We can trace back a lot of McIlrath's struggles on the relative scoring chances for % metric by utilizing Corsica.Hockey's combos tool. When partnered with Dan Boyle, a truly atrocious pairing that was used by AV, McIlrath would see a relative scoring chances for % of -14.38%. This pairing was responsible for a 12.15 scoring chances against per 60. Compare this to the pairing of Yandle-McIlrath, which only allowed 7.49 scoring chances against per 60. Compare this to the three pairings that Girardi would skate more than 50 minutes with last season (McDonagh, Yandle, and Staal), which featured scoring chances against per 60 of 11.07, 11.91, and 12.74 respectively.

Presented for analysis are the impact stats when each Girardi and McIlrath were paired with Yandle.

Impact stats are a neat way of rolling up the per 60 relative metrics for and against into a net number. We do this with the formula: (Metric for per 60 minus metric against per 60). We use subtraction here because having a negative metric against per 60 number is a good thing. 

Maybe the most hugely important issue to discuss here, is that when paired with the Rangers best offensive defenseman last season, McIlrath was able to allow Yandle to keep pushing a positive gain for the Rangers, while Girardi was a complete drag on Yandle, eliminating his offense.

We can also take a look at the ranking of all Rangers combos that played more than 50 minutes together last season during 5v5 play, and their shot attempt impact (best for small sample sizes as we are dealing with)

Yes, that is Dan Girardi's three consistent partners being pile-drived to the bottom of the chart as his partner. And while McIlrath has two partners with negative impacts, he saw his most consistent time, and played his best hockey, with Keith Yandle. Is that a testament to Yandle? Absolutely, but we have a clear comparison in what having a bad partner can to do you with the Yandle and Girardi pairing.

Everyone who has watched McIlrath play also knows that he has quite a shot from the point, and the key to this skill is that McIlrath is not afraid to let shots go. Last season, McIlrath would record 9.32 shot attempts per 60, this was the 2nd most shots on the team behind Yandle. 

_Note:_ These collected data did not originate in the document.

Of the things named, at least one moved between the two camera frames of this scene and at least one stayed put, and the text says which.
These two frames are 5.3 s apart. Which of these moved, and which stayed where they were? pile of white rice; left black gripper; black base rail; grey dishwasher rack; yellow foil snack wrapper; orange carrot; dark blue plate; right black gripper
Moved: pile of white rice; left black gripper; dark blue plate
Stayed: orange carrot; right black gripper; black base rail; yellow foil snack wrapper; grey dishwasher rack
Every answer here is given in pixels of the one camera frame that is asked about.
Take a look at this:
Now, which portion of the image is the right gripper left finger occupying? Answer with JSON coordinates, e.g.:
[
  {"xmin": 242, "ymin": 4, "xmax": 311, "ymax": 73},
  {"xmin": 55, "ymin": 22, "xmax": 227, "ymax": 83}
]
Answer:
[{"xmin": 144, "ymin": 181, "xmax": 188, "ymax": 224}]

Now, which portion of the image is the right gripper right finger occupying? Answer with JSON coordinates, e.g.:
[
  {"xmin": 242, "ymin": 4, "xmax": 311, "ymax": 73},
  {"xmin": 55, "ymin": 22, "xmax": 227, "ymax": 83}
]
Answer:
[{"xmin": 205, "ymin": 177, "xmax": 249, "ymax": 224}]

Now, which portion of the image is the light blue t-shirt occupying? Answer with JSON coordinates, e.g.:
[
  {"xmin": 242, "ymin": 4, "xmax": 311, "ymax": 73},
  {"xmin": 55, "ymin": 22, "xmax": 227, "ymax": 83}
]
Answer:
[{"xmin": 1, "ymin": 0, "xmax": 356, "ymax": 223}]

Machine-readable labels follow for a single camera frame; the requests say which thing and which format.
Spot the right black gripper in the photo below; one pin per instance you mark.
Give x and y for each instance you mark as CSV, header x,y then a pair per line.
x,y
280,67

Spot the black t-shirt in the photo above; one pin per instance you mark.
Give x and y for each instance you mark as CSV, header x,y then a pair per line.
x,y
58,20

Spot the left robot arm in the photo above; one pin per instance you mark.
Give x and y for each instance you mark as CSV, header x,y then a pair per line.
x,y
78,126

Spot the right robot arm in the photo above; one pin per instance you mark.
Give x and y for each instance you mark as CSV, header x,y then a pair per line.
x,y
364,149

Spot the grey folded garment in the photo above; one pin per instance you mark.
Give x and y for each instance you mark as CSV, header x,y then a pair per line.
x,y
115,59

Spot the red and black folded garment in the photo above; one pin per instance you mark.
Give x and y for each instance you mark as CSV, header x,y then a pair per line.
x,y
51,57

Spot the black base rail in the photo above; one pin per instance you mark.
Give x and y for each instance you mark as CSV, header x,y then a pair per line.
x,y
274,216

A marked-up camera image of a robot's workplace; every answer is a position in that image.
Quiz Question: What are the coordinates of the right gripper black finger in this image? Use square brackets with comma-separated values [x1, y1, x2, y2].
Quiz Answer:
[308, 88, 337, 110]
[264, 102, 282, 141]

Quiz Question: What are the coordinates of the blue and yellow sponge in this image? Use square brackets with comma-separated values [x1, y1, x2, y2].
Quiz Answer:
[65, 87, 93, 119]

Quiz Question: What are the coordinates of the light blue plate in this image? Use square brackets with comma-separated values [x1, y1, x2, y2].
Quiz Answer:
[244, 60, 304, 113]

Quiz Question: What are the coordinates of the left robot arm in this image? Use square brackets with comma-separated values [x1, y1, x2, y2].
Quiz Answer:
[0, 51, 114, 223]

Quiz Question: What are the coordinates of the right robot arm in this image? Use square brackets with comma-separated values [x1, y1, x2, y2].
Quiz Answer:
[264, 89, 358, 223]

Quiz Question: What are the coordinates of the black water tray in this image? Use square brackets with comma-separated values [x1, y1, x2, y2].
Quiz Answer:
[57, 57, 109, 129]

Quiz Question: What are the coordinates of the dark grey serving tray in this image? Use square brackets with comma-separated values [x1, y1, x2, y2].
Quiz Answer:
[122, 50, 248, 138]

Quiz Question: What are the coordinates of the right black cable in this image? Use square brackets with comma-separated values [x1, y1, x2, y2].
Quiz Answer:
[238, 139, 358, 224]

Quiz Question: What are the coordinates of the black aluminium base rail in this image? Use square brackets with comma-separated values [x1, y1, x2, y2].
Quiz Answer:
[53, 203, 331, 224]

Finally, via Hockeyviz.com, I want to take a look at McIlrath's overview card & three-year overview.

What we see here is a player who, when given consistent playing time with the same partner (that chunk of time between games 20 and 40 with Yandle) is a player that can drive shots and goals for his team. As the season wore on, his partners were jumbled, his ice time fluctuated, and he spent a ton of development time watching instead of playing.

 

On this, we see a player who hasn't been given a real shot (doesn't even log third-pairing minutes). Despite not being known for his offense, he is still producing at the rate of a third-pairing d-man. And finally, the relative to teammate shot and goal generation. 

It's obvious that Vigneault trusts the likes of Girardi and Nick Holden more than McIlrath. Perhaps in their veteran state, they have earned that. How many games will it take for Dylan to get his shot? Will he ever get his shot on this team?

McIlrath, with his play last season, has earned the right to prove he is a steady third-pairing defenseman, and he should get that shot.